'''

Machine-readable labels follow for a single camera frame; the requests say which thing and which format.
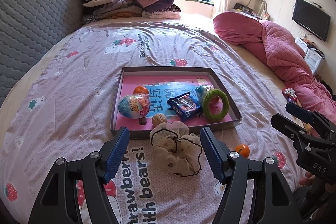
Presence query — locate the white drawer cabinet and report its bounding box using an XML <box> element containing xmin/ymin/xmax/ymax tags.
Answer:
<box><xmin>295</xmin><ymin>37</ymin><xmax>325</xmax><ymax>75</ymax></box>

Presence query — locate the large orange mandarin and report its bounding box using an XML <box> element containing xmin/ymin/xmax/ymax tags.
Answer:
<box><xmin>133</xmin><ymin>86</ymin><xmax>149</xmax><ymax>94</ymax></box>

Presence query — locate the beige polka dot scrunchie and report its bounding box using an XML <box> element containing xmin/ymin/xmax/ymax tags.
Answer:
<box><xmin>149</xmin><ymin>121</ymin><xmax>205</xmax><ymax>177</ymax></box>

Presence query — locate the person's right hand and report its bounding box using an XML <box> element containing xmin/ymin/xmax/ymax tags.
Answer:
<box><xmin>299</xmin><ymin>172</ymin><xmax>315</xmax><ymax>186</ymax></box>

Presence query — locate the red blue Kinder egg toy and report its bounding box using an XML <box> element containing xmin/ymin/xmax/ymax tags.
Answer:
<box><xmin>195</xmin><ymin>85</ymin><xmax>214</xmax><ymax>104</ymax></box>

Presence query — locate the walnut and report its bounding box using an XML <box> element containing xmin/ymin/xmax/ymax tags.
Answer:
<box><xmin>151</xmin><ymin>113</ymin><xmax>167</xmax><ymax>127</ymax></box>

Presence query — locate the shallow grey cardboard box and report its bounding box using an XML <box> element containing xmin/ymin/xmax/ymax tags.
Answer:
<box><xmin>110</xmin><ymin>66</ymin><xmax>243</xmax><ymax>139</ymax></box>

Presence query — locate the small colourful doll toy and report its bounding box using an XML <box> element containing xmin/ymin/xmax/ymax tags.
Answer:
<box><xmin>282</xmin><ymin>88</ymin><xmax>297</xmax><ymax>103</ymax></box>

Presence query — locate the black flat television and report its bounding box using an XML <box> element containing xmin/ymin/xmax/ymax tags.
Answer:
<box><xmin>292</xmin><ymin>0</ymin><xmax>331</xmax><ymax>42</ymax></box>

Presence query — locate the grey quilted headboard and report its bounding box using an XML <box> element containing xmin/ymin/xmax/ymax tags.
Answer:
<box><xmin>1</xmin><ymin>0</ymin><xmax>83</xmax><ymax>101</ymax></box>

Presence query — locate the blue Oreo cookie packet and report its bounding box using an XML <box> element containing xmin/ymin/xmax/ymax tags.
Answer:
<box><xmin>167</xmin><ymin>92</ymin><xmax>203</xmax><ymax>122</ymax></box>

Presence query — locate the green fuzzy hair ring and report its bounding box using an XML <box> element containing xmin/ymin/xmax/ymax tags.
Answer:
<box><xmin>202</xmin><ymin>88</ymin><xmax>231</xmax><ymax>123</ymax></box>

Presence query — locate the small orange mandarin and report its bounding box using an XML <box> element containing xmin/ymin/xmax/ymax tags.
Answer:
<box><xmin>234</xmin><ymin>144</ymin><xmax>250</xmax><ymax>159</ymax></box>

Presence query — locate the pink quilted blanket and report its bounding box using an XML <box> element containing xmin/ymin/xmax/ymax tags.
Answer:
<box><xmin>213</xmin><ymin>11</ymin><xmax>335</xmax><ymax>123</ymax></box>

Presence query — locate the pink strawberry print bedsheet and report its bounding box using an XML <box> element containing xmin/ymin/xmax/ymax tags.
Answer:
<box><xmin>1</xmin><ymin>22</ymin><xmax>305</xmax><ymax>223</ymax></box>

'''

## [GOAL OF THE EXERCISE]
Keeping every character as it is, restate the lines above that run from the line with "Presence query — locate the black" through the line with "Presence query — locate the green", both included, and nothing else.

## [RESULT OF THIS TASK]
Presence query — locate the black flat television and report its bounding box using an XML <box> element containing xmin/ymin/xmax/ymax tags.
Answer:
<box><xmin>292</xmin><ymin>0</ymin><xmax>331</xmax><ymax>42</ymax></box>

Presence query — locate the grey quilted headboard and report its bounding box using an XML <box> element containing xmin/ymin/xmax/ymax tags.
Answer:
<box><xmin>1</xmin><ymin>0</ymin><xmax>83</xmax><ymax>101</ymax></box>

Presence query — locate the blue Oreo cookie packet and report its bounding box using an XML <box> element containing xmin/ymin/xmax/ymax tags.
Answer:
<box><xmin>167</xmin><ymin>92</ymin><xmax>203</xmax><ymax>122</ymax></box>

Presence query — locate the green fuzzy hair ring and report its bounding box using an XML <box> element containing xmin/ymin/xmax/ymax tags.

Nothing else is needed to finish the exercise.